First- and last-minute goals ultimately doomed Air Force in a 6-3 Atlantic Hockey Association loss to Bentley on Sunday
However, the Falcons (0-9-1) made a game out of it after a penalty-induced rough start to a wild third period.
Here are three observations from Air Force’s first game in 22 days (due to a Covid-19 pause):
Sin bin reservations
One of the main issues the Falcons have dealt with this season has been a propensity for taking ill-timed penalties.
They’d surrendered 14 power-play goals in their first nine games on a whopping 45 chances, and they added to that total considerably Sunday. A string of penalties at the end of the second period gave Bentley a carryover 5-on-3 power play to start the third.
Drew Bavaro scored 19 seconds into the period and Dylan Pitera struck 1:19 with a man advantage to stretch a 2-0 lead to 4-0.
Overall, Air Force took 10 penalties, including three minors by co-captain Zach Mirageas.
Air Force doesn’t have the margin for error to continue this trend, particularly when its power play goes 0 for 5.
Battling back
Give Air Force credit, it could have folded its tent in the face of the 4-0 deficit, but it didn’t.
Co-captain Jake Levin redirected a shot by D partner Alex Mehnert just 51 seconds after Pitera’s goal, and assistant captain Shawn Knowlton, who had a second-period goal disallowed because he apparently hit the puck above the Bentley crossbar, struck off a nice cross-slot pass from Thomas Daskas with 9:32 to go. Knowlton’s strike was his third in six games.
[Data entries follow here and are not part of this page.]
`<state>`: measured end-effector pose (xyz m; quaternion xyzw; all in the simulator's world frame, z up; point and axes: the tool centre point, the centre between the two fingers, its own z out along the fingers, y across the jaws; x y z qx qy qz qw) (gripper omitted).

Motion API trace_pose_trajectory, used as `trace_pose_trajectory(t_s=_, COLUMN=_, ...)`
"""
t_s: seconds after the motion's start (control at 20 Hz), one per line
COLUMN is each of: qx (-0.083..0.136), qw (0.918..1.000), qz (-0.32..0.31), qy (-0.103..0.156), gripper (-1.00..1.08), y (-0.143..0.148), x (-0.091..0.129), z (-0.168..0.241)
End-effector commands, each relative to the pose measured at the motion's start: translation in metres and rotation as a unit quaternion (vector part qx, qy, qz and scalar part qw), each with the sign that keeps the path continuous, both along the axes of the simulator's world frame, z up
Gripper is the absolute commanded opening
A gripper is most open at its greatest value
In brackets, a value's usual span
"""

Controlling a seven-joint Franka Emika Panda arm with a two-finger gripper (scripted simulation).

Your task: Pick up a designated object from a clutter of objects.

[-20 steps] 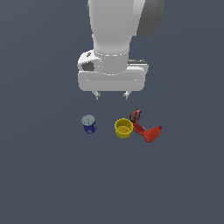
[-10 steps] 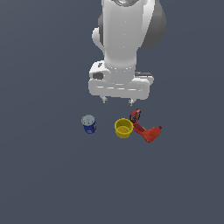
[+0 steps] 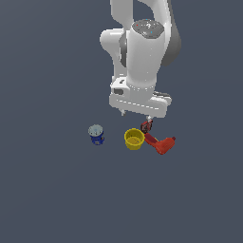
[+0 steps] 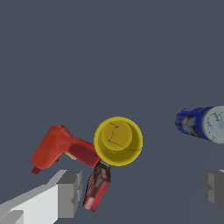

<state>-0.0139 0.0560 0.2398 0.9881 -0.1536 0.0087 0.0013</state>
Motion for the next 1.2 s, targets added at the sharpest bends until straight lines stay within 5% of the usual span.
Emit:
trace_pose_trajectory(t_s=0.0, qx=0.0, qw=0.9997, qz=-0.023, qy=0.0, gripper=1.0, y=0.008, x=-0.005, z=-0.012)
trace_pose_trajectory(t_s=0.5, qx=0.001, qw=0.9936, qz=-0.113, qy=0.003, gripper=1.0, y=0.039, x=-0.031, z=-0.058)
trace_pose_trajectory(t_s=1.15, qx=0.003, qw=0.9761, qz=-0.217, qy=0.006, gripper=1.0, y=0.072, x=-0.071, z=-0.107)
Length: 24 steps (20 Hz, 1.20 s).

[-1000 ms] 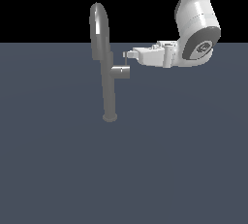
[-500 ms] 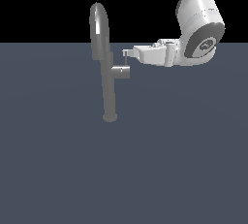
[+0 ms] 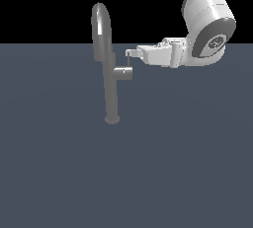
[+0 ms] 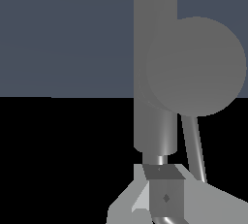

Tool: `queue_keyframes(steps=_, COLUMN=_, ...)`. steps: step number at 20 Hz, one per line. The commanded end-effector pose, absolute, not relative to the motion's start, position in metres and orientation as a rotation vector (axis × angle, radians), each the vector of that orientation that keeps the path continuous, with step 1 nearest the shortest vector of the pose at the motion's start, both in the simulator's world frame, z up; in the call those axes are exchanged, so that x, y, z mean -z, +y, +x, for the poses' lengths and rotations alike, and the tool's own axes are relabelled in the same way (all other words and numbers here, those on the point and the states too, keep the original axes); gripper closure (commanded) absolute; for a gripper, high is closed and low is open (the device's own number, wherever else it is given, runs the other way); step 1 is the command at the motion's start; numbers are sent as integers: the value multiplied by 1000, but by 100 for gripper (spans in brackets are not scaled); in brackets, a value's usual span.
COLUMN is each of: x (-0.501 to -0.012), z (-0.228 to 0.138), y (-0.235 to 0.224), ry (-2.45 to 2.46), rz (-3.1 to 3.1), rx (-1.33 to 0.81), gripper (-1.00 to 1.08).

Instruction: Turn on the faucet by rotating a designated handle.

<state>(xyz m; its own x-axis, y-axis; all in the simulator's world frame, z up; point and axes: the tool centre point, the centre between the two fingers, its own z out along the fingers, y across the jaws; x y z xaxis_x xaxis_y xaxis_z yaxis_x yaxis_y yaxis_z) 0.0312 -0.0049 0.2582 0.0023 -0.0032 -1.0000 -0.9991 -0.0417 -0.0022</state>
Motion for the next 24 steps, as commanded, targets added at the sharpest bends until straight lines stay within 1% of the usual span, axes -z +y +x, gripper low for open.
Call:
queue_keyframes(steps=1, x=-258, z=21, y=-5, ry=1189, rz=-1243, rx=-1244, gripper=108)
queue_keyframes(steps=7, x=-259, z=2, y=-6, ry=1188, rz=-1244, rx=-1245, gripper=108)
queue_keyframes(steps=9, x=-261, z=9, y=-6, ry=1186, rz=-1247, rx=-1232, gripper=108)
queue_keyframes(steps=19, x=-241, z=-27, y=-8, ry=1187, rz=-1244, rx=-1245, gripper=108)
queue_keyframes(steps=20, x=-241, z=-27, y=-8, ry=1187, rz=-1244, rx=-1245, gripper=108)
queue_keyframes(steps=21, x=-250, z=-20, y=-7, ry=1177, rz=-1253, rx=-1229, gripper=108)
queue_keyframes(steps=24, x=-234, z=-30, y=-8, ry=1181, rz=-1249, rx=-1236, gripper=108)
Air Force, which generated 20 of its 25 shots in the final two periods, kept the pressure on, but Bentley regained a three-goal lead on Brendan Walkom‘s goal 3:32 later. Still, Air Force wasn’t finished as Max Harper went bar down on Nicholas Grabko (22 saves) with 2:07 to go. Bentley answered with an empty-net goal to cap a seven-goal third.
Net gains
Junior Alex Schilling stopped 24 shots, and aside from a rebound that Pitera scored on, the rest didn’t appear to be his fault.
Bentley’s first goal, just 47 seconds in, came on a turnover on a stretch pass at the Air Force blue line. Its second resulted from an improbable pass from Luke Santerno (three assists) to Brandon Hamlet, who got inside the Air Force D and went upstairs on Schilling.
It remains to be seen if he or senior Zach LaRocque will get the start Monday afternoon, as Air Force continues its four games in seven days trip to the Northeast.
It is the program’s second compact trip in 2021. At the start of the year, Air Force played five in nine days vs. Niagara, Sacred Heart and Mercyhurst.